What is expected: Search each line below for "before", then return the lines where it appears.

** Opening The data block **

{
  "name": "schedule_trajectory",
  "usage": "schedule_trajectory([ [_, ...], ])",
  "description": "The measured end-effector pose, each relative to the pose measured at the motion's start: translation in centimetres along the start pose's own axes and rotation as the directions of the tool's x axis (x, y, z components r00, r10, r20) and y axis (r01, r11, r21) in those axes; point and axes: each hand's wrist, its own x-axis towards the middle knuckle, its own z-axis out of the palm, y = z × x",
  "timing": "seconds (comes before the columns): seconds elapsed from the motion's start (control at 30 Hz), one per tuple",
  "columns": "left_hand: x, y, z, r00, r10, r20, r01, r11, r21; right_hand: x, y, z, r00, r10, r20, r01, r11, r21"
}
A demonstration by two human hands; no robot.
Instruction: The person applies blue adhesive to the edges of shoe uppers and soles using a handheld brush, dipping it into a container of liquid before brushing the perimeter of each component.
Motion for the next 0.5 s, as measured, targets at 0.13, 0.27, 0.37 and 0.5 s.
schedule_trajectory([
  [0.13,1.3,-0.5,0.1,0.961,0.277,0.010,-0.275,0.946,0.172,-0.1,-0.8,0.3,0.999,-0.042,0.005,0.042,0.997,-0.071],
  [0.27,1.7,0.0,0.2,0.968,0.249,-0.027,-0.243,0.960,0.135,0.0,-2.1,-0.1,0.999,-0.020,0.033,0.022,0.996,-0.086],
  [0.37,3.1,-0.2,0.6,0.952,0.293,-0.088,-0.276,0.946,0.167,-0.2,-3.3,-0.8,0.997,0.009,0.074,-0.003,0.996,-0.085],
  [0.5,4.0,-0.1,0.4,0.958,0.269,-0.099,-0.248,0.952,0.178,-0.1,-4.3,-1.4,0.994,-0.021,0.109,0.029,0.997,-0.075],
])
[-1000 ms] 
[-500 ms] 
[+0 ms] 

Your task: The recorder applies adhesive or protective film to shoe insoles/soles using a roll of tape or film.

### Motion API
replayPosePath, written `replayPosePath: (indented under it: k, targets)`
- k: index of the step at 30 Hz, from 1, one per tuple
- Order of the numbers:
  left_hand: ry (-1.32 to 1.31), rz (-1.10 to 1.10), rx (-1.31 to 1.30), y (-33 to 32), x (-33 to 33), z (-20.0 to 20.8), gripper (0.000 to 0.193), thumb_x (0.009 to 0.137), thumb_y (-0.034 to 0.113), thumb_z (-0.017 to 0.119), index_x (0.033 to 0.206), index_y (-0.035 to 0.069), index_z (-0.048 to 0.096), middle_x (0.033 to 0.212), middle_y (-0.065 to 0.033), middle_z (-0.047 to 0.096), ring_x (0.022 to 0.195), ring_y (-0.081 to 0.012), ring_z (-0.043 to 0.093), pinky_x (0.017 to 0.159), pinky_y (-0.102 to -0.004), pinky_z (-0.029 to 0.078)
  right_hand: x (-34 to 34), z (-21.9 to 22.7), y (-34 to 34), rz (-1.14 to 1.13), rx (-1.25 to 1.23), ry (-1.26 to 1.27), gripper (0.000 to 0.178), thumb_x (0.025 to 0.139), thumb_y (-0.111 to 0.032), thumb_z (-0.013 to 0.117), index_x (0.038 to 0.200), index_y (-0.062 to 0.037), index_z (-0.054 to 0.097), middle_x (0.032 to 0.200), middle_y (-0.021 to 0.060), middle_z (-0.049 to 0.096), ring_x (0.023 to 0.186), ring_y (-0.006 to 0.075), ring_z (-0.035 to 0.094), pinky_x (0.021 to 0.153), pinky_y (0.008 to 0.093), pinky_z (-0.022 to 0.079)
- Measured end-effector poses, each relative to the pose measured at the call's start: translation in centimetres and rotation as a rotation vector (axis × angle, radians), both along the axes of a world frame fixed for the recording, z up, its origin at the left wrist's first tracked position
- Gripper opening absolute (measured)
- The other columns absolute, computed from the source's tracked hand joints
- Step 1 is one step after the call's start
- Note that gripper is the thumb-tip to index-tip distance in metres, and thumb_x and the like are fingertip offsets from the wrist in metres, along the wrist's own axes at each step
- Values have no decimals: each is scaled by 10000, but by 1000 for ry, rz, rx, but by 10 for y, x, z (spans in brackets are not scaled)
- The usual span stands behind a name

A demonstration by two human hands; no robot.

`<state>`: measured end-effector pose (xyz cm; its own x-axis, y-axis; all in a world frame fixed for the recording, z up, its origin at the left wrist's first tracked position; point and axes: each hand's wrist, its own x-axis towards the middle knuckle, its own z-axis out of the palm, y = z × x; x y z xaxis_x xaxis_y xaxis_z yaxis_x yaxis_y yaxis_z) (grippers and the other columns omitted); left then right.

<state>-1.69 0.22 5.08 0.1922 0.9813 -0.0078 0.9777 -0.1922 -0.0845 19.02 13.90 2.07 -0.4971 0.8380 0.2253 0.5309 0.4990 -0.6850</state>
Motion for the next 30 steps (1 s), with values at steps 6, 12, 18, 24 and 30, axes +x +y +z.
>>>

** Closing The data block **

Task result:
  "timing": "seconds (comes before the columns): seconds elapsed from the motion's start (control at 30 Hz), one per tuple",
Instruction: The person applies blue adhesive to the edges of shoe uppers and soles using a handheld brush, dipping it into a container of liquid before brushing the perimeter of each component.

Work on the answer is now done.